Introduction to Natural Language Processing

Natural language processing is a set of techniques that allows computers and people to interact. Consider the process of extracting information from some data generating process: A company wants to predict user traffic on its website so it can provide enough compute resources (server hardware) to service demand. Engineers can define the relevant information to be the amount of data requested. Because they control the data generating process, they can add logic to the website that stores every request for data as a variable. Then, they can define the unit of measurement as the amount of data requested as a byte, in turn allowing us to represent the information as integers. With an excellent representation of the information in hand, the engineers can store it in a tabular database so analysts can make predictions based on this historical data.

Natural language processing is the application of the steps above — defining representations of information, parsing that information from the data generating process, and constructing, storing, and using data structures that store information — to information embedded in natural languages.

What makes a language natural is precisely what makes natural language processing difficult; the rules governing the representation of information in natural languages evolved without predetermination. These rules can be high level and abstract, such as how sarcasm is used to convey meaning; or quite low level, such as using the character "s" to denote plurality of nouns. Natural language processing involves identifying and exploiting these rules with code to translate unstructured language data into information with a schema. Language data may be formal and textual, such as newspaper articles, or informal and auditory, such as a recording of a telephone conversation. Language expressions from different contexts and data sources will have varying rules of grammar, syntax, and semantics. Strategies for extracting and representing information from natural languages that work in one setting often fail in others.

Business Uses

Companies often have access to records of natural language that contain valuable information. Product reviews or even tweets on Twitter can contain specific complaints or feature requests related to a product that can help prioritize and evaluate proposals. Online marketplaces may have item descriptions available that can help define a taxonomy of products. A digital newspaper may have an archive of online articles that can be used to build a search engine to allow users to find relevant content. Information that is representational of natural language can also be useful for building powerful applications, such as bots that respond to questions or software that translates from one language to another.

intro-to-natural-language-processing-part-1-lexical-units-sentiment.png

Natural language processing can be used to identify specific complaints from text.

Projects requiring natural language processing are generally organized by these sorts of challenges.
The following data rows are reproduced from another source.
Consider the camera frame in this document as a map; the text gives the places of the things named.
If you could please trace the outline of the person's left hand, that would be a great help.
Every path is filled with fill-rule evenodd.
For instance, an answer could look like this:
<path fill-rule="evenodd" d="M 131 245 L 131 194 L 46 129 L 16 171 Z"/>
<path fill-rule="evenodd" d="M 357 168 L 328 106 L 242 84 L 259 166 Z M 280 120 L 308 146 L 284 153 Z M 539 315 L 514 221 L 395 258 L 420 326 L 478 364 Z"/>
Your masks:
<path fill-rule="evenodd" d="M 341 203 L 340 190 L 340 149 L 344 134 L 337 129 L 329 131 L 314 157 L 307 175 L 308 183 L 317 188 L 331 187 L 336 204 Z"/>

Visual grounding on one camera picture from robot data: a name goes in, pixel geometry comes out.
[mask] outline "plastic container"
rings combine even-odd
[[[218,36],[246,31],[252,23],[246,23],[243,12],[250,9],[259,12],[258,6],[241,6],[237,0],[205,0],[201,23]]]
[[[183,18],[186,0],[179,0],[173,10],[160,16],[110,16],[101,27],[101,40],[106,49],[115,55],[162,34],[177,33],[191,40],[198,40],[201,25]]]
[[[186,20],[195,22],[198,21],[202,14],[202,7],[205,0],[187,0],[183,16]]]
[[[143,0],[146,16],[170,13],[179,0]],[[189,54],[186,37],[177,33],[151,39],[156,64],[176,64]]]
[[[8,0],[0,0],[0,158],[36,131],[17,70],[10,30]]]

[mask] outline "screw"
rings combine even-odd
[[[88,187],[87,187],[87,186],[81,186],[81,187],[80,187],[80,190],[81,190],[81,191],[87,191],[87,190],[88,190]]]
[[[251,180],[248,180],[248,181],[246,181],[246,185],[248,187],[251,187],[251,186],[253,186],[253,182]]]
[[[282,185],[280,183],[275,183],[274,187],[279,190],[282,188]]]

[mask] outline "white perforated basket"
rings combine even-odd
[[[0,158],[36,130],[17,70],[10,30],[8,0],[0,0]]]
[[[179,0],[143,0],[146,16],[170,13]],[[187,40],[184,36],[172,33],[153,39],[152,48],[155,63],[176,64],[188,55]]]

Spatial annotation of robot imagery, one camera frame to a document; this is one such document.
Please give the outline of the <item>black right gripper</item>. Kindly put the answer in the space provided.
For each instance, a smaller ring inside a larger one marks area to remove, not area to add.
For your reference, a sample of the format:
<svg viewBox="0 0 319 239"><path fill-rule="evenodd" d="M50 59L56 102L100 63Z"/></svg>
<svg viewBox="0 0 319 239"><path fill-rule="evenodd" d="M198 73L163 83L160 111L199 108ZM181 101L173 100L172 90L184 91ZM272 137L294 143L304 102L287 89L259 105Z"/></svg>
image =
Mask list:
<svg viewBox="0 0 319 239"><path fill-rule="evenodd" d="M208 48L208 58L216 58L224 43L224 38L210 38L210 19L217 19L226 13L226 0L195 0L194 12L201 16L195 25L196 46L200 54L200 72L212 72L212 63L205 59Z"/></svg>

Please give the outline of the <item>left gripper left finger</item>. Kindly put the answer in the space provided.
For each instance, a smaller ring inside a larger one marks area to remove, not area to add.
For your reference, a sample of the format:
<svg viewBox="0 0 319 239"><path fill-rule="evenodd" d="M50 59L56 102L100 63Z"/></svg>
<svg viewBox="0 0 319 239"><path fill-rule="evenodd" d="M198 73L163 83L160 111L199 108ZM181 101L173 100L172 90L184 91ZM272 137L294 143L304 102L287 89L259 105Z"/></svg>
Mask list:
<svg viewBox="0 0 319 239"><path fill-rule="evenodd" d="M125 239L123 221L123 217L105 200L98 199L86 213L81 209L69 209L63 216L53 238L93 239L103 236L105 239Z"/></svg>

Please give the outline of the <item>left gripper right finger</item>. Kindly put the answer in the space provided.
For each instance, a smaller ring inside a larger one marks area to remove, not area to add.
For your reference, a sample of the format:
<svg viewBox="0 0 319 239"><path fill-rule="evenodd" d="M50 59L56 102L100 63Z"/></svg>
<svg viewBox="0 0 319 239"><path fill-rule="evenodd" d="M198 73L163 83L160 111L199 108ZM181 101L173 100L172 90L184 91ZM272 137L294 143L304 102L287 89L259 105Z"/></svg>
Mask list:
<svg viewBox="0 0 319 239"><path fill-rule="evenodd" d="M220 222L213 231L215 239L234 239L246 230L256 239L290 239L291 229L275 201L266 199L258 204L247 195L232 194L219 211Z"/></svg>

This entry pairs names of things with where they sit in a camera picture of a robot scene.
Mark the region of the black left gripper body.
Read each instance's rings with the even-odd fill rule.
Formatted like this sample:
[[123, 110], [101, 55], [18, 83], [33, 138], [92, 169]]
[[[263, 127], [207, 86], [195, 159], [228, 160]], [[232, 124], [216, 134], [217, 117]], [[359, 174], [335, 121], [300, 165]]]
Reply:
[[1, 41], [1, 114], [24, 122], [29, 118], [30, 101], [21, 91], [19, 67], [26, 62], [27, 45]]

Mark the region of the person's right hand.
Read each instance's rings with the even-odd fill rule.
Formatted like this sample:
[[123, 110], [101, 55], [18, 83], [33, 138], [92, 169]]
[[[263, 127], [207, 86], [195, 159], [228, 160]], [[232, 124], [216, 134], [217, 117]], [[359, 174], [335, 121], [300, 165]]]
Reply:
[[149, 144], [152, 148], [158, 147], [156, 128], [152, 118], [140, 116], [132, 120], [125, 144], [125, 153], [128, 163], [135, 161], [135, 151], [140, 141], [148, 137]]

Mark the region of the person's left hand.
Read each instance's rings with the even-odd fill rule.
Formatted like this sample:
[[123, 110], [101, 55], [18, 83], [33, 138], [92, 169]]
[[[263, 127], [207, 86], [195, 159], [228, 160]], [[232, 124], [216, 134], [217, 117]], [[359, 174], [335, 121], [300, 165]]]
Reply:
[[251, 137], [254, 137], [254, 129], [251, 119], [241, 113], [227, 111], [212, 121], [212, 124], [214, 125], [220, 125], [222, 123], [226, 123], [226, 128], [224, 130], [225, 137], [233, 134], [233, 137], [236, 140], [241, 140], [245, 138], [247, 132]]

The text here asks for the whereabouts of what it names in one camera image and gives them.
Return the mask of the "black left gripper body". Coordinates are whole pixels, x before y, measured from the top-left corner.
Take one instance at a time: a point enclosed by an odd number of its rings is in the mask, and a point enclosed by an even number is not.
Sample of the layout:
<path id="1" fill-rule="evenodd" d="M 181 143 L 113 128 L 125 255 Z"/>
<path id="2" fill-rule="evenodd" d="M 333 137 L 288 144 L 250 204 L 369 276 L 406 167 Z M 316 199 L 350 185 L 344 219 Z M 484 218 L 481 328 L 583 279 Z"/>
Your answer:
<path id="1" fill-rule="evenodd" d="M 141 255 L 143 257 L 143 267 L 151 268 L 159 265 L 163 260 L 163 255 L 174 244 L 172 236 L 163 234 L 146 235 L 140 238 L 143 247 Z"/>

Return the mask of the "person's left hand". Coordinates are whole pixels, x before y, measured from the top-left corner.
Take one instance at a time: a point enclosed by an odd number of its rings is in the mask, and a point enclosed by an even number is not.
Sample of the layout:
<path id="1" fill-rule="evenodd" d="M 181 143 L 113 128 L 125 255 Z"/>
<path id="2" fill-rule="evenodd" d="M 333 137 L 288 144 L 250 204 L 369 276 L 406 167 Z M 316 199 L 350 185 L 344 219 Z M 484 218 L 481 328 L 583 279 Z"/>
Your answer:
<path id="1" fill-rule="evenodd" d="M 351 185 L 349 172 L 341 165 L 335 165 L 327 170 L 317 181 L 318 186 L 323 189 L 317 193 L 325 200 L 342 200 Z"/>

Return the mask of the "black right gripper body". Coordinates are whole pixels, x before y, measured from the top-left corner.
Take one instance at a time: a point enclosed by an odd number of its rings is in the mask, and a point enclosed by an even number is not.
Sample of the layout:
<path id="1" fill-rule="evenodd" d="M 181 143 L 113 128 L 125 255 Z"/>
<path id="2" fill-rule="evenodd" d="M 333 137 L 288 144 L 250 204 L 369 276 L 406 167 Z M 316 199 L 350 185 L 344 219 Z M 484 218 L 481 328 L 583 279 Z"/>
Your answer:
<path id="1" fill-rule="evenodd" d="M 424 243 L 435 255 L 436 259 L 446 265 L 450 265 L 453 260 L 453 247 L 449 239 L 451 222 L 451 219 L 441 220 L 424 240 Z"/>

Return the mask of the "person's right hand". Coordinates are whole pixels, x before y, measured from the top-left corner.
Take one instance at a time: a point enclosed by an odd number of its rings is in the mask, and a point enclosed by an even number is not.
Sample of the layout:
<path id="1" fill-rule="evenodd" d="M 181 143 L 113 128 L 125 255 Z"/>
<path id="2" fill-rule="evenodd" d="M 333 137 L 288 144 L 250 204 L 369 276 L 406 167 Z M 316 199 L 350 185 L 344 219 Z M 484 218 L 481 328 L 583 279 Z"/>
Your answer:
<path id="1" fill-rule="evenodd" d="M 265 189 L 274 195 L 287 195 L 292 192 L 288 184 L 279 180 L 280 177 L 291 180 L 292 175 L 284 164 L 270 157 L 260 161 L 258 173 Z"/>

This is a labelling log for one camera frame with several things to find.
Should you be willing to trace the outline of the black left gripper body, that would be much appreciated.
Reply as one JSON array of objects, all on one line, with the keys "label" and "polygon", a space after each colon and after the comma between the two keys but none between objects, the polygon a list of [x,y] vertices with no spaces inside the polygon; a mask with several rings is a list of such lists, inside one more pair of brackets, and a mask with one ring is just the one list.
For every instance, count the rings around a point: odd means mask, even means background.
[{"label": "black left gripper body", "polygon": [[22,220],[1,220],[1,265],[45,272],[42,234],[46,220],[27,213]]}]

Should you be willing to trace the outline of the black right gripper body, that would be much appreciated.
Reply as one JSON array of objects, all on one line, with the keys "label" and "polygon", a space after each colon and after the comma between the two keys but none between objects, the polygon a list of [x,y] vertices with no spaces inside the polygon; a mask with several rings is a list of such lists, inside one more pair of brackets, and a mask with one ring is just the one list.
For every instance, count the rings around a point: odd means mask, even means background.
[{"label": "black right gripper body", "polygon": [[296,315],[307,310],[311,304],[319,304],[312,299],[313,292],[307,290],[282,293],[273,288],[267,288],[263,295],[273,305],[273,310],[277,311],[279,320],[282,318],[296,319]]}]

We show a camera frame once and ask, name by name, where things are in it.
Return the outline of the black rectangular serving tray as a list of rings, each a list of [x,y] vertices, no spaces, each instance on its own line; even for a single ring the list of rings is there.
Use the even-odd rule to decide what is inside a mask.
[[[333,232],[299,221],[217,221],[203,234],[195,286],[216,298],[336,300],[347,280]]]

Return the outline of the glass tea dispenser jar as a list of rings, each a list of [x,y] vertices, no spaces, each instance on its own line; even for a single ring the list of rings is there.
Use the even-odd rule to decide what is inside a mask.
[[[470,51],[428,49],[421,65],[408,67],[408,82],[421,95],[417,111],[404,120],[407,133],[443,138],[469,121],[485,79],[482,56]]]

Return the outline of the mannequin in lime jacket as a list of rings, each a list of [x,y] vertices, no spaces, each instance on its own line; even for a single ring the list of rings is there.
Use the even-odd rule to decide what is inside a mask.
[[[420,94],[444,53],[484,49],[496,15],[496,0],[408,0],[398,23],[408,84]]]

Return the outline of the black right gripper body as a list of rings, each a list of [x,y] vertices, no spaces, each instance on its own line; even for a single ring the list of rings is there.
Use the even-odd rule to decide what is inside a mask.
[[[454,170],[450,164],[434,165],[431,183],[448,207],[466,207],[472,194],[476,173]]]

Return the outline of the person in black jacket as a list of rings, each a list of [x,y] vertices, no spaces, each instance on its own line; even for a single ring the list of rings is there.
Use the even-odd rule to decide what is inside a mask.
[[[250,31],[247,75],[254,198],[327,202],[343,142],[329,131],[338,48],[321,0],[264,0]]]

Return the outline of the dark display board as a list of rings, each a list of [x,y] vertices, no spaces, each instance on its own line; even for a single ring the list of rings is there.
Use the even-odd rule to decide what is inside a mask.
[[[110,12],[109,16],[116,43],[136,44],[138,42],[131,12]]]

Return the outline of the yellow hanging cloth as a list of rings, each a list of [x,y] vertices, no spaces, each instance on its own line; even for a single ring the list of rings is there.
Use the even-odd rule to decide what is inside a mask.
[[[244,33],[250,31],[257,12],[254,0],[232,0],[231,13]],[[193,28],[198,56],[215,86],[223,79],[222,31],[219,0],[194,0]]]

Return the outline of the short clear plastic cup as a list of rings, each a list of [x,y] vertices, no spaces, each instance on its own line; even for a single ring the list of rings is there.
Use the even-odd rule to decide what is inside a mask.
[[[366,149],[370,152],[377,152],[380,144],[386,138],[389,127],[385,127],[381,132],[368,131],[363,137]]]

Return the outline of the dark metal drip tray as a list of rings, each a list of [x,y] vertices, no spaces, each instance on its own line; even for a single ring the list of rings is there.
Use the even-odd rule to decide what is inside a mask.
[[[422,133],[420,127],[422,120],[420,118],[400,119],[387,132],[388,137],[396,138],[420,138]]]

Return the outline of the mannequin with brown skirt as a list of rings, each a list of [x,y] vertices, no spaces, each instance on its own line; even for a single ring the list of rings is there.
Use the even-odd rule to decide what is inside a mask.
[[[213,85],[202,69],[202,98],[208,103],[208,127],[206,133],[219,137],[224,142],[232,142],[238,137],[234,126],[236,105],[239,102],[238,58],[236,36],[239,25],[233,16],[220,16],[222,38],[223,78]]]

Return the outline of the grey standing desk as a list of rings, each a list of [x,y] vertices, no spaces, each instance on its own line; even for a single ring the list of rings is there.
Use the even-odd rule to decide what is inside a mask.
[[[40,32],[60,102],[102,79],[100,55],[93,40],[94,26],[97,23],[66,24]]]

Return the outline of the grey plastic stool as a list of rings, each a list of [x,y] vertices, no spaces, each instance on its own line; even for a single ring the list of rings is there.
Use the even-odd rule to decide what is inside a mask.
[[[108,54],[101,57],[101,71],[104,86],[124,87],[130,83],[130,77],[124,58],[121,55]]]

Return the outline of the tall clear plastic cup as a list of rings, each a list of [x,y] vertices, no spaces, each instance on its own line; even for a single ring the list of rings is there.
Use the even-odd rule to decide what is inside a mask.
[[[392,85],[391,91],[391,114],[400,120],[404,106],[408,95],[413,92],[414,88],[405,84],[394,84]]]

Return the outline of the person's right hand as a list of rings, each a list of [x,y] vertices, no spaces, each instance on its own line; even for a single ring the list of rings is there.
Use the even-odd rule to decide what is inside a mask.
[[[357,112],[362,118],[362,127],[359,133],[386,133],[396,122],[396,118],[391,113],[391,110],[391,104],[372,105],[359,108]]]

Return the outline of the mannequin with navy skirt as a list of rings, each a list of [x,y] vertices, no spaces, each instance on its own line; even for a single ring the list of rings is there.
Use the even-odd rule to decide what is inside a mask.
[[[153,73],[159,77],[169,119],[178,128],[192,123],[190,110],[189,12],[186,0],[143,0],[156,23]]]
Solving them usually requires us to serially piece multiple subtasks together, where there may be many approaches for each subtask. The universe of natural language processing methods can be daunting, as it's highly specialized, vast, and somewhat lacking in an overarching conceptual framework. While a complete summary of natural language processing is well beyond the scope of this article, we will cover some concepts that are commonly used in general purpose natural language processing work. We'll assume that we have access to textual data with which to work (not auditory, which requires the additional step of speech recognition).

Identifying Lexical Units

As natural languages are generally composed of words, an initial step of many natural language processing projects is identifying words within some raw text. The concept of a word, however, may be too restrictive or ambiguous. The strings "cats" and "cat" are different forms of the same entry in the dictionary; should they be treated equivalently? "Star Wars" has no entry in the dictionary, and though it contains a space, we think of it a singular entity. These are the sorts of challenges involved in defining lexical units, which represent basic elements of a vocabulary.

For a given task, the researcher must define what constitutes an appropriate lexical unit. Should singular and plural forms of a word be considered to belong to the same lexical unit? Assume we are building a question answering system, and receive the following queries:

A: "Find the closest theaters to me."

B: "Find the closest theater to me."

In A, the user is implying that she wants to view multiple theaters, whereas in B, she just wants the single closest theater. Throwing away the distinction between singular and plural will degrade the quality of our application.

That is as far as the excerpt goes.